年金不信を増幅させた社会保険庁が廃止され、非公務員型の特殊法人「日本年金機構」が発足した。不祥事にまみれた社保庁のお役所体質からの脱却を目指すが、機構を取り巻く課題は多く試練の船出といえよう。
社保庁では2004年以降、職員による政治家らの年金記録のぞき見や、約5千万件に上る「宙に浮いた年金記録」発覚など不祥事が相次ぎ、07年6月成立の社保庁改革関連法で“解体”が決まった。
正規職員1万800人の大半は社保庁からの移行組だが、懲戒処分歴のある職員は採用から外した。約1100人は民間出身だ。全国312カ所の社会保険事務所は「年金事務所」と改称された。
期待されるのは職員の意識改革だろう。「電話は3コール以内に出ます」など接客ルール「10カ条」を作成し、サービス向上を図る。不祥事で地に落ちた信頼が回復できなければ、単なる「看板の掛け替え」との批判は免れまい。

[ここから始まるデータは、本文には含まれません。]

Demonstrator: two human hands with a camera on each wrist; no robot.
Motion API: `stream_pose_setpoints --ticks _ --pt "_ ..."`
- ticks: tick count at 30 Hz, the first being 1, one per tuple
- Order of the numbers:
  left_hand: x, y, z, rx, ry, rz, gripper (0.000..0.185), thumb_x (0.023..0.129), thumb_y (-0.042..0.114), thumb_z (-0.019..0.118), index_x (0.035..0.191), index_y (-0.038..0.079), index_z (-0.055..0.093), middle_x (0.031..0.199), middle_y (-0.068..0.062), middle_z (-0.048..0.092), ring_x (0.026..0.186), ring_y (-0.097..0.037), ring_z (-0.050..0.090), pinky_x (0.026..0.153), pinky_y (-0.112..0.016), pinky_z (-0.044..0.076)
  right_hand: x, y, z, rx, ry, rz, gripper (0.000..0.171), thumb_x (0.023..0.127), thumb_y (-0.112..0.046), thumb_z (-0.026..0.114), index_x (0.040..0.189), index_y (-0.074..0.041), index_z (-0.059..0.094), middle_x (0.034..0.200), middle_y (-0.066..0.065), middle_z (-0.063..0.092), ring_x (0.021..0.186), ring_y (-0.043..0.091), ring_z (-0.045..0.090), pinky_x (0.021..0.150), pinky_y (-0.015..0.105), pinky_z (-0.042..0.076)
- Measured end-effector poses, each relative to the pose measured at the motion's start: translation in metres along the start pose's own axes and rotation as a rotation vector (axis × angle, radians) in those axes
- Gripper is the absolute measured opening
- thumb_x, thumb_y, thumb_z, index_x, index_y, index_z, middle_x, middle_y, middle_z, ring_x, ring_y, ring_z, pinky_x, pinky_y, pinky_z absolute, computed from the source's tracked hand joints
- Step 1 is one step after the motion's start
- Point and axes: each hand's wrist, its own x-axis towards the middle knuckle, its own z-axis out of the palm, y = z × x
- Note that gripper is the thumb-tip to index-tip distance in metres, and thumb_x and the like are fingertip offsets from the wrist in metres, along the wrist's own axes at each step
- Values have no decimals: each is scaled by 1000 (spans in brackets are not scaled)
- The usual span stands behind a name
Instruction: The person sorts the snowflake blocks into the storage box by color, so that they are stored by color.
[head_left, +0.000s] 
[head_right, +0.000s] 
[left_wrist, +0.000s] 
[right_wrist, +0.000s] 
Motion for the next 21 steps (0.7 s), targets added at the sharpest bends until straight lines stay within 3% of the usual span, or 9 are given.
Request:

新組織に重くのしかかるのは、対応が急がれる記録問題への取り組みだ。ただ、来年度の関連予算は概算要求の半額、910億円に圧縮された。長妻昭厚生労働相はコンピューターと紙台帳の記録を約4年間で全件照合すると明言していただけに、作業への影響が気掛かりだ。
さらに懸念されるのが年金機構の将来像だ。長妻氏は、機構と国税庁を統合し、保険料と税を一体徴収する「歳入庁」構想を描く。機構はそれまでの「つなぎ」組織と位置付けられるが、統合への道筋は見えない。
08年度に過去最低の62・1%まで落ち込んだ国民年金保険料の納付率向上も課題として残る。組織改革を機に、少子高齢社会に対応した年金制度抜本改革の議論を急ぐ必要があろう。